#### Data provided ####

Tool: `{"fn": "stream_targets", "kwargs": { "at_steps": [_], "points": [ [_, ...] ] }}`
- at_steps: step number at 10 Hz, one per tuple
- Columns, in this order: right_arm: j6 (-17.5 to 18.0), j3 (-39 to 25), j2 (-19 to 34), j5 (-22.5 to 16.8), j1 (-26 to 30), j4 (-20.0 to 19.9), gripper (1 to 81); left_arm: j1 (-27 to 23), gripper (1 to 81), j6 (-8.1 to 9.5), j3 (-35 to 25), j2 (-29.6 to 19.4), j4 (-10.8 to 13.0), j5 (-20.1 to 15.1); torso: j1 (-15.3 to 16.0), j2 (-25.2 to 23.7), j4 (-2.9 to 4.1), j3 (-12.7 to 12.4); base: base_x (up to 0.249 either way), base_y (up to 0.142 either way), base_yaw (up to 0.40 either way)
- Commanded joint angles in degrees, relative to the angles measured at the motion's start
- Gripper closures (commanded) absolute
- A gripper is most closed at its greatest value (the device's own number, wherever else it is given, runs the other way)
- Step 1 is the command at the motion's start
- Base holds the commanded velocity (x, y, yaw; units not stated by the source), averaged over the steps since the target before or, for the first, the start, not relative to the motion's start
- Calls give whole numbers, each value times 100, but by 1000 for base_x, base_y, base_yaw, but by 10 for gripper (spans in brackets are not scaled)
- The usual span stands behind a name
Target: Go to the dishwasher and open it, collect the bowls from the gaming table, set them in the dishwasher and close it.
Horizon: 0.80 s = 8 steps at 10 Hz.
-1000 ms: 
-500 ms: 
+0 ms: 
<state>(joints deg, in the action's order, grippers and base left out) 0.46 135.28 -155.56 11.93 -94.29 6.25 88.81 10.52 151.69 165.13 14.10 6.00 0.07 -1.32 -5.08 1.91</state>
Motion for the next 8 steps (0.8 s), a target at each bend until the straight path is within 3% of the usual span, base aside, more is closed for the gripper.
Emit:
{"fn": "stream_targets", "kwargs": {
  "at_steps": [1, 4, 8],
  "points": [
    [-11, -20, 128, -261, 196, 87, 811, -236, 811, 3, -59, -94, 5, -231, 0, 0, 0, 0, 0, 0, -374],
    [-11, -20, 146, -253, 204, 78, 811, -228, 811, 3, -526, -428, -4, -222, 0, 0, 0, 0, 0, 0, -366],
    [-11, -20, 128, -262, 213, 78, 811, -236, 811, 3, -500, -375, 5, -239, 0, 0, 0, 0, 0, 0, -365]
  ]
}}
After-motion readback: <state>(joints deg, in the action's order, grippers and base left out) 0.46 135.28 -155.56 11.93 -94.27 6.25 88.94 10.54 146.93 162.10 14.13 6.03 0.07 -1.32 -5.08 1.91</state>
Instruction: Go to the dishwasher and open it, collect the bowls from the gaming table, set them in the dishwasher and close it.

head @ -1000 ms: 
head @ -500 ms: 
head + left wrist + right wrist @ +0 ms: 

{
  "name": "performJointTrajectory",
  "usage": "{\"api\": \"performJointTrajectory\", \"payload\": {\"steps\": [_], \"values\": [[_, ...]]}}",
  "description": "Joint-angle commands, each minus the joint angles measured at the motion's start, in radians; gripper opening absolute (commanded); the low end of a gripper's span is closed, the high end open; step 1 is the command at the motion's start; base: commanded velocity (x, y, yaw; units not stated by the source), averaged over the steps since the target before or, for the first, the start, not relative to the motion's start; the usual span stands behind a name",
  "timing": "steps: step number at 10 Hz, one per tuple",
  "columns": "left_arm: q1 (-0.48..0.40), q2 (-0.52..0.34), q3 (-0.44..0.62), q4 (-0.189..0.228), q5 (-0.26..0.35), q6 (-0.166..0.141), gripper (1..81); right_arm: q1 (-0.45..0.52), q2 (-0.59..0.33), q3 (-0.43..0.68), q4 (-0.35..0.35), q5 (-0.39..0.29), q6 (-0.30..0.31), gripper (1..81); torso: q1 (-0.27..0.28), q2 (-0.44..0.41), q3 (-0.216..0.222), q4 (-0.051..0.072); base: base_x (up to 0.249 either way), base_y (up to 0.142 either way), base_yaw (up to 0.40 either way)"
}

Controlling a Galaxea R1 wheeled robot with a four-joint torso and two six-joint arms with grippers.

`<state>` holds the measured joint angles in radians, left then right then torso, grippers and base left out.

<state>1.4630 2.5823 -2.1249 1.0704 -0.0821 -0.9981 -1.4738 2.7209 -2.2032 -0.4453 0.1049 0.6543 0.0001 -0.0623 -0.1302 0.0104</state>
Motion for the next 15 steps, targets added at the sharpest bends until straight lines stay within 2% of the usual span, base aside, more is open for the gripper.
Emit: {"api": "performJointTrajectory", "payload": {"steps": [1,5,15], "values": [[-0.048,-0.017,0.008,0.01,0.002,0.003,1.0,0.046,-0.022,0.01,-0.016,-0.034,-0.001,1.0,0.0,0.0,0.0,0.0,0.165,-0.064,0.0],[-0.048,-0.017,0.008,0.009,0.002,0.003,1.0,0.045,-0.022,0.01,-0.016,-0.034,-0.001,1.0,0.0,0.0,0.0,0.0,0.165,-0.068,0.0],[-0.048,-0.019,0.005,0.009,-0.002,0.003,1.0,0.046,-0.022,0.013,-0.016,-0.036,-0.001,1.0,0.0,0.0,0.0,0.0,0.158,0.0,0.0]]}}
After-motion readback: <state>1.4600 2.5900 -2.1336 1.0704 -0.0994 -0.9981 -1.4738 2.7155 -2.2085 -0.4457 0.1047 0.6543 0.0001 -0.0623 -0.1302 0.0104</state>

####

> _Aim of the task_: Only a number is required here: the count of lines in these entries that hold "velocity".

> _Response to this task_: 2